◆ WORK REQUIRED
Copy exactly the lines of the records below, and only those lines, beginning with the line that contains "Tag the teal" and ending with the line that contains "Tag the clear plastic food".

◆ EXTRACTED INFORMATION
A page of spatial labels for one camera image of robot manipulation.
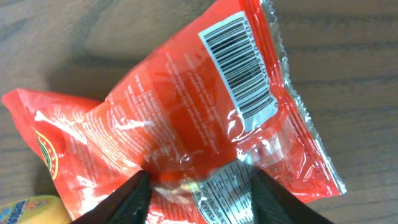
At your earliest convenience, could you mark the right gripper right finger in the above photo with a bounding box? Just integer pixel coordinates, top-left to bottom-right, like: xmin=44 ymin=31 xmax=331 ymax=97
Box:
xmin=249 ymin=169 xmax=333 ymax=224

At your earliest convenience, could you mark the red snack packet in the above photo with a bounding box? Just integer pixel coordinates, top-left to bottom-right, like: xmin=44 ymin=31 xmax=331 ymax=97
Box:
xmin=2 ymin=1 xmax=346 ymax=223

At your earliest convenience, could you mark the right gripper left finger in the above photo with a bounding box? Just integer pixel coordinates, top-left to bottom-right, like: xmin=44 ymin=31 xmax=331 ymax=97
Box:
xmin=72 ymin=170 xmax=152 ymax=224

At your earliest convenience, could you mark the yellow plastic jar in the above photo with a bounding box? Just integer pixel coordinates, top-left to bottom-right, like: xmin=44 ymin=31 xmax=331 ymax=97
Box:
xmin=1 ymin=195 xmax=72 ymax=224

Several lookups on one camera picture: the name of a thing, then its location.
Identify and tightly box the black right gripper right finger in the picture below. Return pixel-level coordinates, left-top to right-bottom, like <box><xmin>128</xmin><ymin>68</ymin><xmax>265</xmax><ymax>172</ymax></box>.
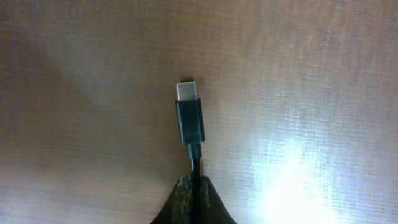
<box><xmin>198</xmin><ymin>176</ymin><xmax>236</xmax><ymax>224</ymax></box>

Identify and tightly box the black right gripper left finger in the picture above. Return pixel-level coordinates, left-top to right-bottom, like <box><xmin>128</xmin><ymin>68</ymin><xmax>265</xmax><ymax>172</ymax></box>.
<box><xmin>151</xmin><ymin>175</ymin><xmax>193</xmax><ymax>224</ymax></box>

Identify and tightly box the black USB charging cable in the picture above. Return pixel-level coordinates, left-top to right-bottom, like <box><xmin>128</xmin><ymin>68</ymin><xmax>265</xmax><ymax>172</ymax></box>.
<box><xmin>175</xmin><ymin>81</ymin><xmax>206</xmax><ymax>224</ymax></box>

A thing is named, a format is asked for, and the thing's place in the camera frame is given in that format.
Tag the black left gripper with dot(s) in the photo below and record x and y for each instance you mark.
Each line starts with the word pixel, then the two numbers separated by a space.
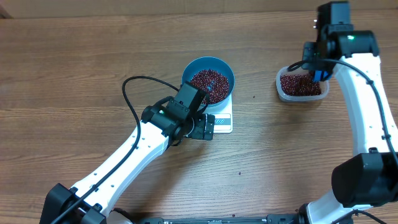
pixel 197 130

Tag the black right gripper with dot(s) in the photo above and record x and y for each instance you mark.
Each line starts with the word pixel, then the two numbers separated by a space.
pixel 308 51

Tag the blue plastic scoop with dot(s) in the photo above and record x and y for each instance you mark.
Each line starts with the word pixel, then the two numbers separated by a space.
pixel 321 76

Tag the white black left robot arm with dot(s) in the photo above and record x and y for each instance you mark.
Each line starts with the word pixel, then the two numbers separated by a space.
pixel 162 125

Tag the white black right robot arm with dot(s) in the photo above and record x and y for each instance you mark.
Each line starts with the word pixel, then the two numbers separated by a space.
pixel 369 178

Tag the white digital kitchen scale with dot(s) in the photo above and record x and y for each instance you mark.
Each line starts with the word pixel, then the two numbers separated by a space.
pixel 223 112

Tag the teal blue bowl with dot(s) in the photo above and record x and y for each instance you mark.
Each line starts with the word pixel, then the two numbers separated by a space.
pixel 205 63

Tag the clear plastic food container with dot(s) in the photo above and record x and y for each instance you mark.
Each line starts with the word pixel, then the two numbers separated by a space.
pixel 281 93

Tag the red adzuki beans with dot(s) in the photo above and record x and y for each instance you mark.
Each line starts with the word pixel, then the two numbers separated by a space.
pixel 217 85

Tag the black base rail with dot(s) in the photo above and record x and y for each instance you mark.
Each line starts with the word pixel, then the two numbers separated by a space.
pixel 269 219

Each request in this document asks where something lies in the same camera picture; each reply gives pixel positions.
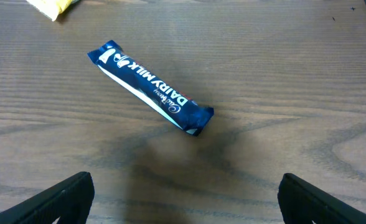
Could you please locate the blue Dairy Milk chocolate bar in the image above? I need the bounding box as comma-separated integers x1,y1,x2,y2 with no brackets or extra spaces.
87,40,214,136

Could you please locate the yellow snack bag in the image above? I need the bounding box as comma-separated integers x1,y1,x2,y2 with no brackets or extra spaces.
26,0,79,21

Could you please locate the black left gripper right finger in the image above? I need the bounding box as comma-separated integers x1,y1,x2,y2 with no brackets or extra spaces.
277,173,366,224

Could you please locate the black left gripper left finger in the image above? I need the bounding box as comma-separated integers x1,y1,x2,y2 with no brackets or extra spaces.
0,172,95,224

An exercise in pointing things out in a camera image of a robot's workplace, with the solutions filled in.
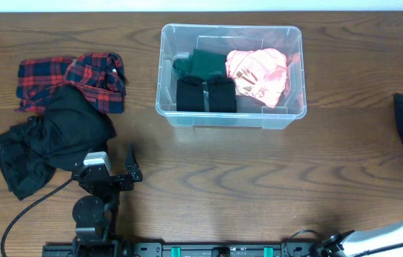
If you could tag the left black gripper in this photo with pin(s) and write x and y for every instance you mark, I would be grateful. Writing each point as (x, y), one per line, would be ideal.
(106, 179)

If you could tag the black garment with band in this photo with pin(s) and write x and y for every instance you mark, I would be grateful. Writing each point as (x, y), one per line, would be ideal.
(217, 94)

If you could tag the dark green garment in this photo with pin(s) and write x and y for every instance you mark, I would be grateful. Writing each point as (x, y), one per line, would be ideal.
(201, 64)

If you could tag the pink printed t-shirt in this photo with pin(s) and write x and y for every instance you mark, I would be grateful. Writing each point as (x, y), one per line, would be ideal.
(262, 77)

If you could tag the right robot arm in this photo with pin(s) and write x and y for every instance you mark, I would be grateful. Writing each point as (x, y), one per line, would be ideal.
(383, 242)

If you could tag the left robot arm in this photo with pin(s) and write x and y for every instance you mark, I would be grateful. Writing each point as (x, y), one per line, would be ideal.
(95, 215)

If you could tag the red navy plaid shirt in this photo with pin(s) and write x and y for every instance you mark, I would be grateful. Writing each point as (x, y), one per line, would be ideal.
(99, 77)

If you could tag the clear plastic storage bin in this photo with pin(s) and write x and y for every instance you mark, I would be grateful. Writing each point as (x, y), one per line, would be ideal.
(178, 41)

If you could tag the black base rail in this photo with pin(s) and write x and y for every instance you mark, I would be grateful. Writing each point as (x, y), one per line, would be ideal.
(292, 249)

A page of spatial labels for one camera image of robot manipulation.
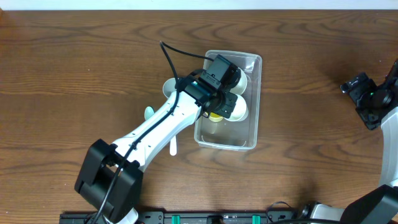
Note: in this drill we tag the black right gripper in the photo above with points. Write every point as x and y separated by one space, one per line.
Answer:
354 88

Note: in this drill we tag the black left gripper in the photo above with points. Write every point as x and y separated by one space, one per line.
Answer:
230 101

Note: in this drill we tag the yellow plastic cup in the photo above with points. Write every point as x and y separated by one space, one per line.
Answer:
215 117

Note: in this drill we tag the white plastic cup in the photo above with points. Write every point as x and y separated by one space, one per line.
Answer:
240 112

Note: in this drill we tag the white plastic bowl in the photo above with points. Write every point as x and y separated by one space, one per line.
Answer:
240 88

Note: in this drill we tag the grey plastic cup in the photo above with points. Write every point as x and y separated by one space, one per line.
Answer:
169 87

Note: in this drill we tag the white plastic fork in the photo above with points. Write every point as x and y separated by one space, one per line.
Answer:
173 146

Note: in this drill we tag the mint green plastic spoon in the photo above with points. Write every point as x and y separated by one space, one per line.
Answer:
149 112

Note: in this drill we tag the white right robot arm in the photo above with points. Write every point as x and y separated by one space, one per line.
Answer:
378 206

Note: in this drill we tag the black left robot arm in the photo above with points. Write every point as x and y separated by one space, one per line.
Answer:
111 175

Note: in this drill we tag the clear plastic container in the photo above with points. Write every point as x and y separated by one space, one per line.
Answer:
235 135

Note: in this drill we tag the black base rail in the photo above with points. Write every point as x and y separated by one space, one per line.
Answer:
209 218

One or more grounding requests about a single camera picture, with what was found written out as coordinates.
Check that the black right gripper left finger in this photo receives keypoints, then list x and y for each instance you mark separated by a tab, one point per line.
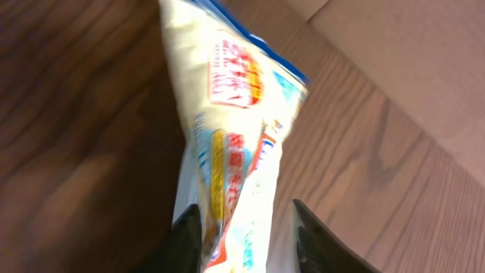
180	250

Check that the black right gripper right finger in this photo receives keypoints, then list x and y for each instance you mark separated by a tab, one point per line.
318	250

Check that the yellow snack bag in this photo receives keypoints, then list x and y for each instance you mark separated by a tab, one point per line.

◆ YOUR RESPONSE
Tag the teal blue bowl with dot(s) in the photo above and record x and y for each instance you mark.
Each line starts with the word pixel, then the two numbers separated by a space.
pixel 205 63

Tag the clear plastic food container with dot(s) in the photo above and record x and y for each instance you mark.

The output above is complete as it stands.